# ENTRIES SUPPLIED
· · · · · · ·

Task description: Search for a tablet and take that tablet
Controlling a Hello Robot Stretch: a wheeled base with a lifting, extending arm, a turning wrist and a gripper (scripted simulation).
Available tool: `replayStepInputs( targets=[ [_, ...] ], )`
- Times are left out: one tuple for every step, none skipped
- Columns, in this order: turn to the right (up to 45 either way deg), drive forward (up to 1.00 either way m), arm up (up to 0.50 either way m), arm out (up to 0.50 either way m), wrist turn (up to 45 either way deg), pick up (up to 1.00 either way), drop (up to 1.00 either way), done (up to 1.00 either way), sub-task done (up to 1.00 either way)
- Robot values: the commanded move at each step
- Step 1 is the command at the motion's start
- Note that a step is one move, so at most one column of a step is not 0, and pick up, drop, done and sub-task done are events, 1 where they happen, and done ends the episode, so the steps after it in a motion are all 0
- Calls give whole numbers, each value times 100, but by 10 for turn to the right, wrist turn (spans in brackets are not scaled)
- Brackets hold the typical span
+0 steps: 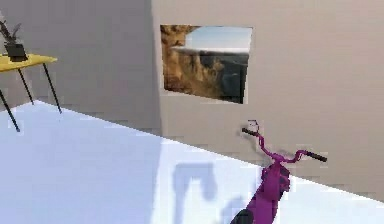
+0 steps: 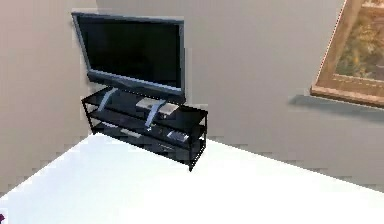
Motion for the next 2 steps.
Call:
replayStepInputs(
  targets=[
    [0,25,0,0,0,0,0,0,0],
    [-450,0,0,0,0,0,0,0,0]
  ],
)
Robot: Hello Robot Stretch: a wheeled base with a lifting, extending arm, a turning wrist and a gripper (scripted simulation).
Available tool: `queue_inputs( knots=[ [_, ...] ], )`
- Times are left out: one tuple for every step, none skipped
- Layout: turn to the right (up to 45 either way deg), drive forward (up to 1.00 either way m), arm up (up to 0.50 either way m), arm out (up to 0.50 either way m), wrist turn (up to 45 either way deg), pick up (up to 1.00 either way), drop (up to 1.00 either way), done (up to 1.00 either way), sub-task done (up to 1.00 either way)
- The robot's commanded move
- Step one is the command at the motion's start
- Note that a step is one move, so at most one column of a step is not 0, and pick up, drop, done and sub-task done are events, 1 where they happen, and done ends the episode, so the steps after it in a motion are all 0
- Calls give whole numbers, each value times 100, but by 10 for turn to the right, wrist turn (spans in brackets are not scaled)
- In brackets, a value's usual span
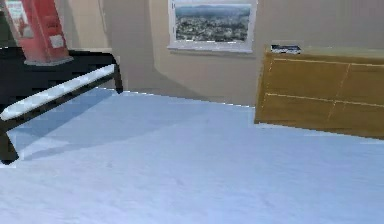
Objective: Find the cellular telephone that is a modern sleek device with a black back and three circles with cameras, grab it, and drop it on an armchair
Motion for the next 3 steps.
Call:
queue_inputs(
  knots=[
    [-120, 0, 0, 0, 0, 0, 0, 0, 0],
    [-30, 0, 0, 0, 0, 0, 0, 0, 0],
    [0, 15, 0, 0, 0, 0, 0, 0, 0]
  ],
)
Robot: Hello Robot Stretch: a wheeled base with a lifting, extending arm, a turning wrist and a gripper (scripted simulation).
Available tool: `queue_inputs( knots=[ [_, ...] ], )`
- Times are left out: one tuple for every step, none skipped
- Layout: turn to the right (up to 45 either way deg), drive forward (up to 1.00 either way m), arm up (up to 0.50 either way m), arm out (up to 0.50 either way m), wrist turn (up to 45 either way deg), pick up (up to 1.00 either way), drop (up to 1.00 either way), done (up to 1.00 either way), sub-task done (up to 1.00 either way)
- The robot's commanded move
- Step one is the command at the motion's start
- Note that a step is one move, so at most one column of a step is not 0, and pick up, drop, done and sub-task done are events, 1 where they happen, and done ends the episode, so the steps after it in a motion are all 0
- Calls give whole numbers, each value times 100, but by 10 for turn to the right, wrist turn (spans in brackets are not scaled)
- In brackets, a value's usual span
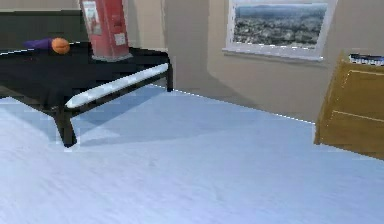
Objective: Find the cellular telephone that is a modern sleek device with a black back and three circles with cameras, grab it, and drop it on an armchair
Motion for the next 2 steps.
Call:
queue_inputs(
  knots=[
    [-450, 0, 0, 0, 0, 0, 0, 0, 0],
    [-60, 0, 0, 0, 0, 0, 0, 0, 0]
  ],
)
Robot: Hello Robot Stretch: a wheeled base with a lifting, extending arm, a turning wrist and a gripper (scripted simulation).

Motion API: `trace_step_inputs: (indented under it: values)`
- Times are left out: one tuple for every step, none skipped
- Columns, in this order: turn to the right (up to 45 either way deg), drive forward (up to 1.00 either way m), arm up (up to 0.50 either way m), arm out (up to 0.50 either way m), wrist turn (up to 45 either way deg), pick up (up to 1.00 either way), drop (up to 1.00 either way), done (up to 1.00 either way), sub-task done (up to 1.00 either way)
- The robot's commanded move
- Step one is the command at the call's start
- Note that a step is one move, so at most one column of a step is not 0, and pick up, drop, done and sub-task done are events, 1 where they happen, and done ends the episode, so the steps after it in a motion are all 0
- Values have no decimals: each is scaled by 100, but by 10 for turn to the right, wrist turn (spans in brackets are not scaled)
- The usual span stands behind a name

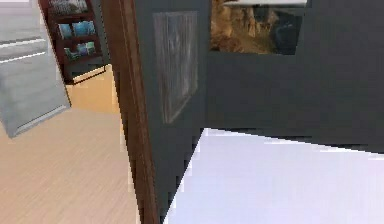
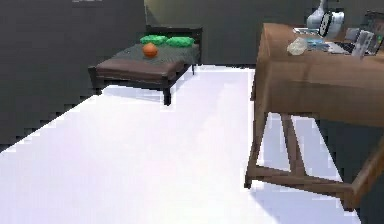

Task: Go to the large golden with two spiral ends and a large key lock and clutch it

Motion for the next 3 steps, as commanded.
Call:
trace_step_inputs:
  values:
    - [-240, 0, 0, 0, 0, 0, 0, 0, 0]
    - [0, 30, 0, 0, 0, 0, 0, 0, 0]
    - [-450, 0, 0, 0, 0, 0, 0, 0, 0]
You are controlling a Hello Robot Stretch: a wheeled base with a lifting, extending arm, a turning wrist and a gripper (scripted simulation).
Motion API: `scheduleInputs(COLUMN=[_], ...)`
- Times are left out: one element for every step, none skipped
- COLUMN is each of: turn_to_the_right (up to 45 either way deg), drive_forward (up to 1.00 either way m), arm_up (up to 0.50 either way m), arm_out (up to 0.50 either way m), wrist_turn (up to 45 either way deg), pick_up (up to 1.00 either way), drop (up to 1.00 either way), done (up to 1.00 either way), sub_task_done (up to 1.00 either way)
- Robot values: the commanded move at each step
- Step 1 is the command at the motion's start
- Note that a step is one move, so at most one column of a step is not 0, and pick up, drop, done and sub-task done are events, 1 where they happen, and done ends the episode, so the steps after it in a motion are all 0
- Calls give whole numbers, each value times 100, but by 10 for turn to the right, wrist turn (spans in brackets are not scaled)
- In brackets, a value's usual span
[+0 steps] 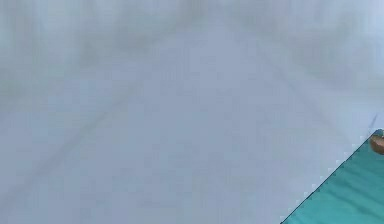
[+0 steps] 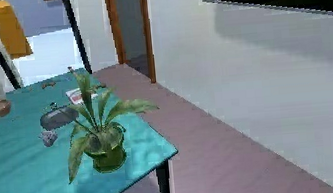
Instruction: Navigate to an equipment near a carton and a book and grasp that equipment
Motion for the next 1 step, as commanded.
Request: scheduleInputs(turn_to_the_right=[450], drive_forward=[0], arm_up=[0], arm_out=[0], wrist_turn=[0], pick_up=[0], drop=[0], done=[0], sub_task_done=[0])
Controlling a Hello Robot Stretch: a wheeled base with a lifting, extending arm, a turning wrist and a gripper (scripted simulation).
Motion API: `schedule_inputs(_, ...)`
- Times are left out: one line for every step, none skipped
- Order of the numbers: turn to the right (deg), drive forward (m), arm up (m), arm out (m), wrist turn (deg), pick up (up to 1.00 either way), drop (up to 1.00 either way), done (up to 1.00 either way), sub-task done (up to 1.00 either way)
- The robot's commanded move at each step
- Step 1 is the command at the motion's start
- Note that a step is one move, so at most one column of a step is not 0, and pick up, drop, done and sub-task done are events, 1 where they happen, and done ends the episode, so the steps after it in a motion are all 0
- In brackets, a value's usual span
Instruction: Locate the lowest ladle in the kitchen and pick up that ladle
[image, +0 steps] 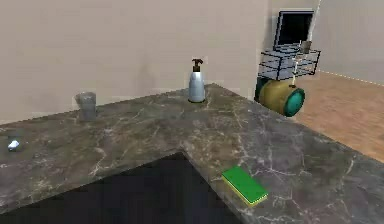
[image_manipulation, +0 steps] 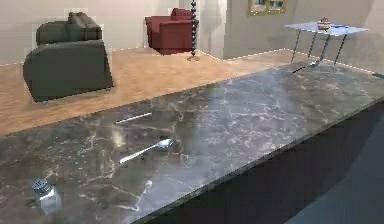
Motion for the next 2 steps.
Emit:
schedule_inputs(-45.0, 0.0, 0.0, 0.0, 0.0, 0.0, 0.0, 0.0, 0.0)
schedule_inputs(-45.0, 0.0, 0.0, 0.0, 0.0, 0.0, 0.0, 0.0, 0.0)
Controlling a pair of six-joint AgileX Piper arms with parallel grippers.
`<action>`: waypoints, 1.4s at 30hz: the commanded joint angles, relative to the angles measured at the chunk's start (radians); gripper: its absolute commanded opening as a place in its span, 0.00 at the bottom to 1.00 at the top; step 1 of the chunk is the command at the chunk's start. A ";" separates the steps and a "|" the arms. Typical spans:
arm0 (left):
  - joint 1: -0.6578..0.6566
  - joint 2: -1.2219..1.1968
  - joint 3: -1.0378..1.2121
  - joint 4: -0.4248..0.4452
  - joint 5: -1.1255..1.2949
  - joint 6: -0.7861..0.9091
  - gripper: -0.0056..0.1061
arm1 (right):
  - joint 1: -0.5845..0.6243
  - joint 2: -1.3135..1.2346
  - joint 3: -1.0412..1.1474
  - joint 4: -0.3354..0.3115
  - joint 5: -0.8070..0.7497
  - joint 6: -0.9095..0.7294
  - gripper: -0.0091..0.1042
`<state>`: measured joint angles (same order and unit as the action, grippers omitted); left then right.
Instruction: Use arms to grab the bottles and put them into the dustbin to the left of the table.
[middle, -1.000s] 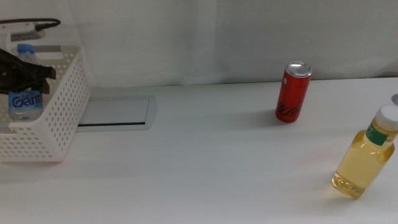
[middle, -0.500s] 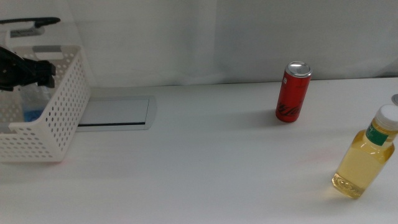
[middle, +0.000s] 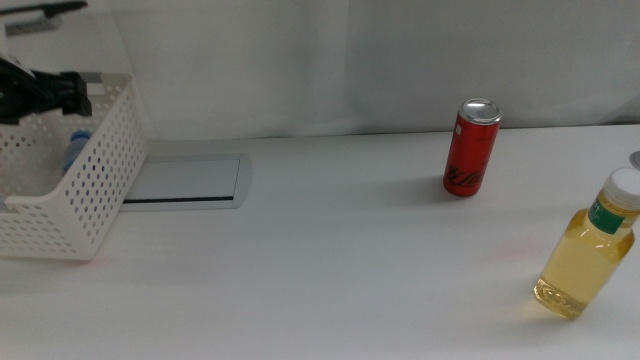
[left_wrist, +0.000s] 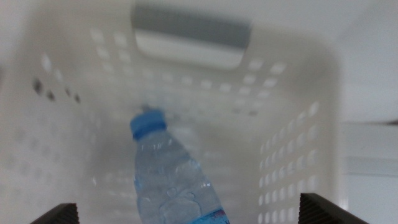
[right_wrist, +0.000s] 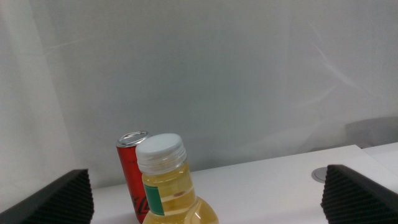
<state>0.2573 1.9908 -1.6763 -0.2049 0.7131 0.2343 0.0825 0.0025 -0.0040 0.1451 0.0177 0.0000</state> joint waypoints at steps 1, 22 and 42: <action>0.000 -0.069 -0.006 -0.016 -0.002 0.019 0.88 | -0.003 -0.031 0.040 -0.010 -0.001 0.000 0.99; -0.118 -0.616 -0.003 -0.072 0.096 0.086 0.88 | -0.003 -0.031 0.040 -0.010 -0.006 -0.008 0.99; -0.449 -1.157 0.768 -0.121 -0.146 0.195 0.88 | -0.003 -0.031 0.023 -0.010 -0.044 -0.008 0.99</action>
<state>-0.1507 0.8680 -0.9646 -0.3128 0.6027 0.4231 0.0825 0.0025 -0.0040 0.1451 -0.0125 0.0000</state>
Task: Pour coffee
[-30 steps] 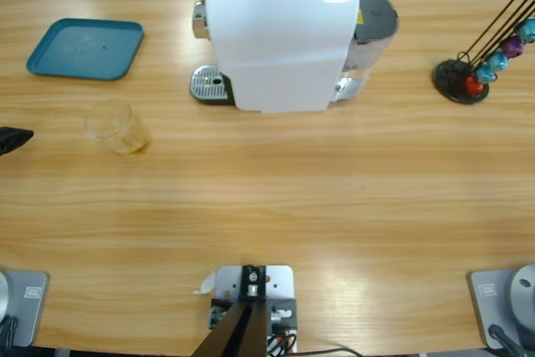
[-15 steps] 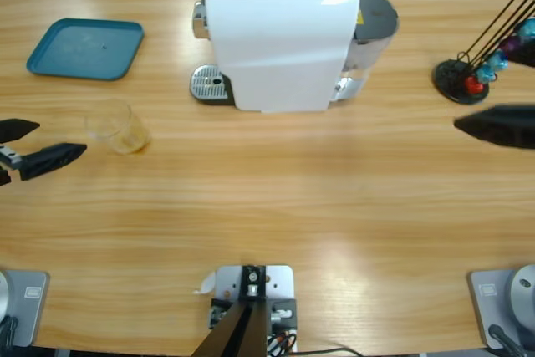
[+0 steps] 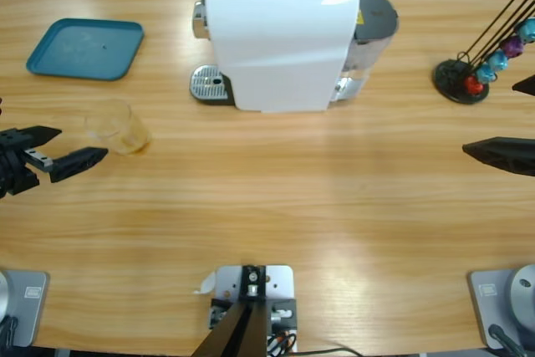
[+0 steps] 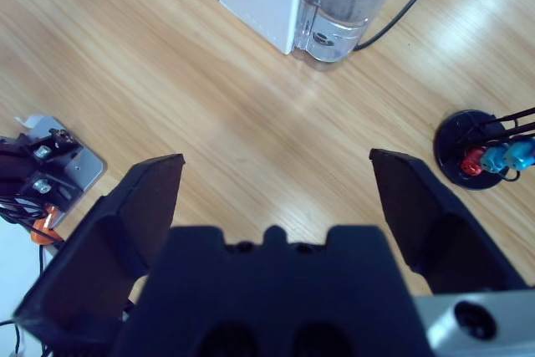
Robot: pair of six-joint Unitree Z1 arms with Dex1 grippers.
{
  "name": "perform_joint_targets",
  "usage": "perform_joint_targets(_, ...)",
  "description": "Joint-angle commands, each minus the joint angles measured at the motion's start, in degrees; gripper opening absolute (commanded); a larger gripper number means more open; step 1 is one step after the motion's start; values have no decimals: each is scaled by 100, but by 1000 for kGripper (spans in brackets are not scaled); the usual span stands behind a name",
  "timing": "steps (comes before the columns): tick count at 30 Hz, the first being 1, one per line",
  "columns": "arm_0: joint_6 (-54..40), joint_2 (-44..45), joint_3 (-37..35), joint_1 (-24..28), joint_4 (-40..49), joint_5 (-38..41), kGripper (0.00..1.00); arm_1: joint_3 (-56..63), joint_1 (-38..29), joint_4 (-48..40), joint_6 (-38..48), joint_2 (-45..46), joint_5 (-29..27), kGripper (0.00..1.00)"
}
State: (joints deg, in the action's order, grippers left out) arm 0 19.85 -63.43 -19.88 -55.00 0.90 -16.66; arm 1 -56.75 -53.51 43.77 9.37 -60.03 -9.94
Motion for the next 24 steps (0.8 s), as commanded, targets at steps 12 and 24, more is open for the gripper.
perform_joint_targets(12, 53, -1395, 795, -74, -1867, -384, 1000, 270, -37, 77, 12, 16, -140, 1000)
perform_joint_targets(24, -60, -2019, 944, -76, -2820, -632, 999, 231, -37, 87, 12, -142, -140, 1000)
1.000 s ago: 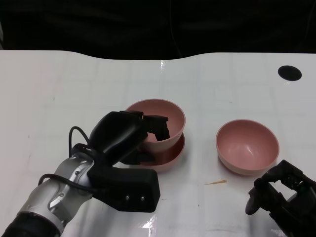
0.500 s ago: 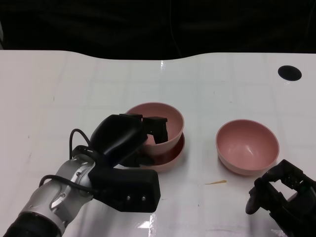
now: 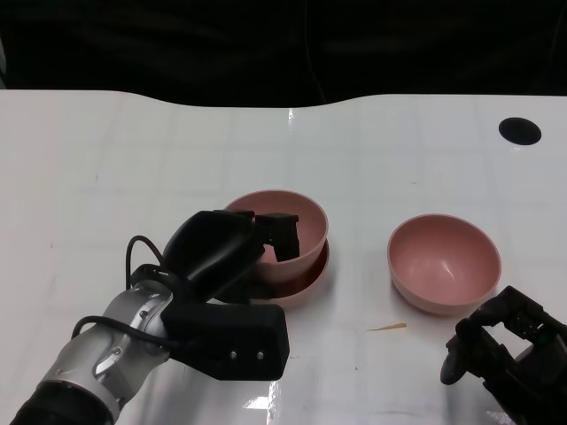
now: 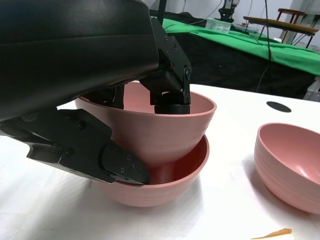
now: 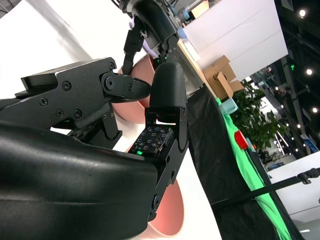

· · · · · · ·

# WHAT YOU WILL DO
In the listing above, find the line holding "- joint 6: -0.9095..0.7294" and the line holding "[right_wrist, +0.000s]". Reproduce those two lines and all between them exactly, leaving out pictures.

# RESULT FOR THIS TASK
  - joint 6: -0.9095..0.7294
  - gripper: -0.0091..0.1042
`<state>`: measured joint angles (same order and unit as the action, grippers omitted); left then right.
Instruction: Use arms to grab the bottles and put them into the dustbin to the left of the table.
[middle, -1.000s] 
[middle, -0.500s] 
[middle, +0.000s] 
[left_wrist, +0.000s] 
[right_wrist, +0.000s] 

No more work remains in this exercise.